桜の花もほころび始め、春の温かさを感じられる季節となってきました。
今年看護学校、看護大学を卒業し4月から看護師として働く皆さんも不安と希望で胸がいっぱいのことでしょう。皆さんの国家試験合格を心より願っております。
かく言う私は21歳で看護師免許を取得し、早15年が経とうとしています。15年前の私は右も左もわからないまま現在の職場に就職しました。国家試験で必死こいて勉強はしたものの、いざ働いてみると覚えないといけない疾患のことや薬のことが沢山あり、自信喪失したりしていました。また、病に苦しむ患者さんに看護師として接することができるのかという思いで不安いっぱいでした。
そんなスタートを切った私ですが、あれよあれよと時は過ぎ、15年経った今でも元気に看護師として働いています。4月から新人看護師として働く皆さんへ、そんな私から偉そうにアドバイスをさせていただきます。
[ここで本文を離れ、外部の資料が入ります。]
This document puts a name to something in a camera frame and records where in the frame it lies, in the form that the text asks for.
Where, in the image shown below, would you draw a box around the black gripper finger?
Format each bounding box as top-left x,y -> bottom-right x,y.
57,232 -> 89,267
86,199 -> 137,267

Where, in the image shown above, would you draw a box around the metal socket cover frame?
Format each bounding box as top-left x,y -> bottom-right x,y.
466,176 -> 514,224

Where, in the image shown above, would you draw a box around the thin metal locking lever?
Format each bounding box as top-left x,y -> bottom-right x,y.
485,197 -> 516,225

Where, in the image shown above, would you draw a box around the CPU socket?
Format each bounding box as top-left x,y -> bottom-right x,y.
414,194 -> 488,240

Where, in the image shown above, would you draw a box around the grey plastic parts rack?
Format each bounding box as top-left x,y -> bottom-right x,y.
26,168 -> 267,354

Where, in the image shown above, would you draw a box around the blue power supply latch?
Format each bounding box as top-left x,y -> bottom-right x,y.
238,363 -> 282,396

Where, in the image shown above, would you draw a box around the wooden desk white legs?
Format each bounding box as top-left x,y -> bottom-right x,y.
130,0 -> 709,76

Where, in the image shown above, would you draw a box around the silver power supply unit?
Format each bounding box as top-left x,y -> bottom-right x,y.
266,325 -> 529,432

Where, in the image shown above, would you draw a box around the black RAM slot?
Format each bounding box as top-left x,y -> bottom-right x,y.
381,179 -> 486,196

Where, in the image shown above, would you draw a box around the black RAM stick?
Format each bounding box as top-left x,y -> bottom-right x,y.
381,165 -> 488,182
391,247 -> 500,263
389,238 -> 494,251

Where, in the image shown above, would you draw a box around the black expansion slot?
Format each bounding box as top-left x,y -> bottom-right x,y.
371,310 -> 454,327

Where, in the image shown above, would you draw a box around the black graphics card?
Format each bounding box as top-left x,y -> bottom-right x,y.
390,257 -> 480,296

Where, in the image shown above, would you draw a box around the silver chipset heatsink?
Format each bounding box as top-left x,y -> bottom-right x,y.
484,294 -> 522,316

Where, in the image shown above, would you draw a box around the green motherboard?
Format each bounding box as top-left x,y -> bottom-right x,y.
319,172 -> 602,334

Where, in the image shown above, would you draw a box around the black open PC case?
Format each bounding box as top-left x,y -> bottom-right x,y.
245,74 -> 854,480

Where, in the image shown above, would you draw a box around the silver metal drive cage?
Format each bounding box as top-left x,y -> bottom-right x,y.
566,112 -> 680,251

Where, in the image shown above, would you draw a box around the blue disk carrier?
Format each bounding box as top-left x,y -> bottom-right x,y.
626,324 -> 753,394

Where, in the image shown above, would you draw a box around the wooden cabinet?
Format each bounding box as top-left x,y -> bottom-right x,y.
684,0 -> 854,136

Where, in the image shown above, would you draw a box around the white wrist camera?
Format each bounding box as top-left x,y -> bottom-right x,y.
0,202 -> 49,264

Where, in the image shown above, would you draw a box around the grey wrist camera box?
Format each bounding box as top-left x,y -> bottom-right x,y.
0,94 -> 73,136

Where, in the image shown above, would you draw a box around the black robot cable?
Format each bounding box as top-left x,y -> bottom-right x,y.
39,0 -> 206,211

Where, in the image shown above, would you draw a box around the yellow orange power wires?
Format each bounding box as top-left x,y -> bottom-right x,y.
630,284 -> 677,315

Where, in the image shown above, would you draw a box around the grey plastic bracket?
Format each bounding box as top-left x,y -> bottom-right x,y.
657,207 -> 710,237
まずは、元気に働くことです。患者さんを移乗したり、中腰になって体位を保持したりと、看護師は体力も必要です。栄養をしっかり摂り、よく休む。自分の体調をしっかり整えないことには良いパフォーマンスは発揮できないですからね。それぞれの個性があるので明るく元気よくとは言いませんが、挨拶をしましょう。私が看護学生の頃は廊下ですれ違った人(職員、患者、外部業者)には全員に挨拶をしなさいと教育されました。そのおかげか、すれ違う人には挨拶をする習慣ができましたし、人見知り(愛想がない?)で下を向いて歩いている人にもすれ違いざまに挨拶をする習慣は今でも継続しています。こちらから挨拶すると顔を覚えてもらえるし、なにより声をかけてもらいやすいです。声がかかるということは色んな経験ができるチャンスをもらえるということです。
“たかが挨拶、されど挨拶”
意識してみてください。
あとは、常に学び、考える姿勢を忘れずに日々働いてください。“学ぶ”ということは本やインターネットからの情報を得て学習するということもそうですが、先輩看護師から学んだり、他職種から学んだり、時には患者さんから学ばせてもらうこともあると思います。わからなかったことや、経験したことはしっかり噛み砕き、吸収し、自分の糧となるように成長していってください。「先輩はなぜあの行動をしたのだろう?なぜあの発言をしたのだろう?」と常に考えながら見たり聞いたりして、自分なりの答えを見つけ出してください。
常に学び、考える姿勢が看護師人生をスタートさせる皆さんを成長させ、周りの同期より1歩2歩リードすることとなります。
皆さんの看護師人生のスタートがよいものとなることを願っています。